From the perspective of narrative 2, the complexity narrative, what we term an ‘innovation’ reflects an ideological choice. ‘Innovations’ are happening all the time, but which ones get recognised as innovations and are pursued and followed reflects power relations and who decides what is innovative and what is not. According to narrative 2, innovation cannot be fixed in models or abstractions. We have some choices about what we pay attention to in organisations, and how we do this says as much about us as it does about the object of our attention, about whether it is ‘innovative’ or not. So in the way that we pursue the elusive concept of innovation we have to constantly explore with each other what it is we think we mean and are finding out together: for example, data, whatever we might mean by that, do not speak for themselves but have to be interpreted.
To sum up these two understandings of innovation: narrative 1, the overwhelmingly dominant tendency in the conference, understands innovation to arise from conscious acts of managerial creation, which may involve recombining what already exists to produce novelty.
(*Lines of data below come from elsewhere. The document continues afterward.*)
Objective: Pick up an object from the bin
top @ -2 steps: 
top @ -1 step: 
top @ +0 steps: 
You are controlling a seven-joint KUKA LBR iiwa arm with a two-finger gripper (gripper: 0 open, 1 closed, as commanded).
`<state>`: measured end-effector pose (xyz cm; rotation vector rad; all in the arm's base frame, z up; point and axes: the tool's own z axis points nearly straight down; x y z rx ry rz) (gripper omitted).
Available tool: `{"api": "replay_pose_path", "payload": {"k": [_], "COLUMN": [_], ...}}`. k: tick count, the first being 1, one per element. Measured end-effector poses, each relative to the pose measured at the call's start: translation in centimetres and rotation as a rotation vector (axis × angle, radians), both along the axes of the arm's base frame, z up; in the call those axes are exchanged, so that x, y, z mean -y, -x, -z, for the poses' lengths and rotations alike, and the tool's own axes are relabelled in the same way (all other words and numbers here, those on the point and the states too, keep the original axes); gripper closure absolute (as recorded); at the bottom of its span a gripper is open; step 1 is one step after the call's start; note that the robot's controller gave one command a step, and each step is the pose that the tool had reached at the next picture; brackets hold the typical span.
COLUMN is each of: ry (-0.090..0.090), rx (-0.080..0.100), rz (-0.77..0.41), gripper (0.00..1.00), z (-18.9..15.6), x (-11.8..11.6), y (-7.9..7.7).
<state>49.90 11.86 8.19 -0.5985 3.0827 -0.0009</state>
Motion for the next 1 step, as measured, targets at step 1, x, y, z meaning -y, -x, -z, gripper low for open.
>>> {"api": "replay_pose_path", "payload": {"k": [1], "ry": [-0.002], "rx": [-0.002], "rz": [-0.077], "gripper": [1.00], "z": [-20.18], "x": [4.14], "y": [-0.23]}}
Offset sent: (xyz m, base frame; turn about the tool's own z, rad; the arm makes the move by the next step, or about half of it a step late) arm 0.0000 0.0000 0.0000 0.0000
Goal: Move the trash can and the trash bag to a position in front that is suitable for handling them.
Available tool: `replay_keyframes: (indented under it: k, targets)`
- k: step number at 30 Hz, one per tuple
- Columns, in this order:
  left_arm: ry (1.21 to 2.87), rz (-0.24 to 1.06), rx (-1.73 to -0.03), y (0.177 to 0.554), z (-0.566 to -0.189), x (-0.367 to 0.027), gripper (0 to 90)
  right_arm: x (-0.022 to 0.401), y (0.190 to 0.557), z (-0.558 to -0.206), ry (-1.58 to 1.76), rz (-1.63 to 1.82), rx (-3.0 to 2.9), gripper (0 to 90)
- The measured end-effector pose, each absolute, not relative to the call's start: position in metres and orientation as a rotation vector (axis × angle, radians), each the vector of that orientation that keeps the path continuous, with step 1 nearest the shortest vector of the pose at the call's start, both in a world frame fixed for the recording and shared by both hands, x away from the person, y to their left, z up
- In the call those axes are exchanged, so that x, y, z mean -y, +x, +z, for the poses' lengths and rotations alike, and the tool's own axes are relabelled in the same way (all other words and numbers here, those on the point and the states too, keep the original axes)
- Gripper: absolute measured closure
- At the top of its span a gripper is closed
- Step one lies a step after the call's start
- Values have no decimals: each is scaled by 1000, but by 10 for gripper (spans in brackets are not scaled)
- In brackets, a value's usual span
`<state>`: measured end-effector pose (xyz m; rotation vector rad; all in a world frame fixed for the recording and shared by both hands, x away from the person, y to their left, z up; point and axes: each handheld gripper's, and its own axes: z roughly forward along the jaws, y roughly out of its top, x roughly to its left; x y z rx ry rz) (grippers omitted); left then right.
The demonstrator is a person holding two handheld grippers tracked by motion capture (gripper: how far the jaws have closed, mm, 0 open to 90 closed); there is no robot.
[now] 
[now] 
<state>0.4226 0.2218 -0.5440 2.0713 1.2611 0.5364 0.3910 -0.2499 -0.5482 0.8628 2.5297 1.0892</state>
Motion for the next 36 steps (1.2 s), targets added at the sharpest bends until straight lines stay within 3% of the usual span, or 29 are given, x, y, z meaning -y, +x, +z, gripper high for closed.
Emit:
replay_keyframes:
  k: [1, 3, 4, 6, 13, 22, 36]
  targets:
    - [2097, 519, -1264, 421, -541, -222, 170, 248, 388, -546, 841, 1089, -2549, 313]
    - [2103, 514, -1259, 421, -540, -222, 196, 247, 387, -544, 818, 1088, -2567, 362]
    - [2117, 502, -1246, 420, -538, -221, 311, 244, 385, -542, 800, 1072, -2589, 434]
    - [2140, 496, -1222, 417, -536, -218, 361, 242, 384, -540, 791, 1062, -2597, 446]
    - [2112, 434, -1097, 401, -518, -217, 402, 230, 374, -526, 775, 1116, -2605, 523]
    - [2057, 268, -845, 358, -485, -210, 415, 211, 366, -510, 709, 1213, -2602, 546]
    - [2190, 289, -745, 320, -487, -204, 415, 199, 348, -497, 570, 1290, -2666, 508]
This narrative is largely optimistic, future-oriented, and predicated on will. It is a deliberate act of prediction and control combining different groups, making things inclusive, getting the whole system in the room, planning, developing tools and techniques, and perhaps even compliance techniques so that employees are scrutinised to see that they are ‘being innovative’. There are some very familiar themes drawn from other aspects of management, such as strategy development, which involves the idea of generating a vision, of getting people to align and agree. There is a linear understanding of time stretching from the here an now into a semi-predictable future. Innovation arises from the alignment of people’s plans and intentions.
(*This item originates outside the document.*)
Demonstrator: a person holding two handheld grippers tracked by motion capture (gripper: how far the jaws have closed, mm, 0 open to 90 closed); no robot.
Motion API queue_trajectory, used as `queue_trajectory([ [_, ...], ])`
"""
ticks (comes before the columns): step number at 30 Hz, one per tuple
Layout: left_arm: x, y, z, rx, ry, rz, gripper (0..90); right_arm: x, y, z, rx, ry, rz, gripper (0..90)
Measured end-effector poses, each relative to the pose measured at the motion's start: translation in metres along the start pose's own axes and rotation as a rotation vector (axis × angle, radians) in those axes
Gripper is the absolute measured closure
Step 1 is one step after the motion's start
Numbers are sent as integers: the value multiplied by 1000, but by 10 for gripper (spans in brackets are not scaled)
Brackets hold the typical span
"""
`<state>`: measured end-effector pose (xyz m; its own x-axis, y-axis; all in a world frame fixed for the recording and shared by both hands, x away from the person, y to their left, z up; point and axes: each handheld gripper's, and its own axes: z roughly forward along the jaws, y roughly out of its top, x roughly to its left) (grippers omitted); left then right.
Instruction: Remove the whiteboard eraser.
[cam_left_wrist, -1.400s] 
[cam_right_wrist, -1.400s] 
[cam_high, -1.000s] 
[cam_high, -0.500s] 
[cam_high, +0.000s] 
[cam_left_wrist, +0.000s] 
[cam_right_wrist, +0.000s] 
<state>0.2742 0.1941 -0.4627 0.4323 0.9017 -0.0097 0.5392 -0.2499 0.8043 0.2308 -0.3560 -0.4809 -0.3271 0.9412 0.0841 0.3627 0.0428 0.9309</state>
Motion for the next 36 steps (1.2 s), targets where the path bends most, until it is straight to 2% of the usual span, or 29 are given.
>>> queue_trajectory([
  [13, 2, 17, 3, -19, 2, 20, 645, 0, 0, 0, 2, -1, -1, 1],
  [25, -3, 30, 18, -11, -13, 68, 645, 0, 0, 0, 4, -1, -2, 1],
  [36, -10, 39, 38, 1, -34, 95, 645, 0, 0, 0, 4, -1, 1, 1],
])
Narrative two more readily understands innovation as originality, by which I mean going back to the origin. This is what I understand John Dewey to be saying when he talks of intensifying experience from within experience itself, and is illustrated by the well-known stanza from the Four Quartets by TS Eliot:
‘We shall not cease from exploration
And the end of all our exploring
Will be to arrive where we started
And know the place for the first time.’
According to this narrative innovation, change, arises as a consequence of the fluctuating power relationships between people engaged in the ongoing, active participation in the exploration of difference and diversity in organisations or communities. Rather than developing models, this narrative privileges paying attention to what is emerging in the patterning of our interaction – one might describe it as an active passivity. It brings with it an iterative understanding of time where we reinterpret the past in the present in the expectation of the future. One might argue that this narrative tends towards the pessimistic, or perhaps, the realistic appraisal of the traps, difficulties and hardships that there are likely to be along the way.
Both of these narratives of innovation arose in the conference, but the first, heroic narrative tended to drive out the second. One might understand them as inter-dependent narratives, constantly negating each other, but in the discourse on participatory innovation the first, in my experience, definitely crowded out the second.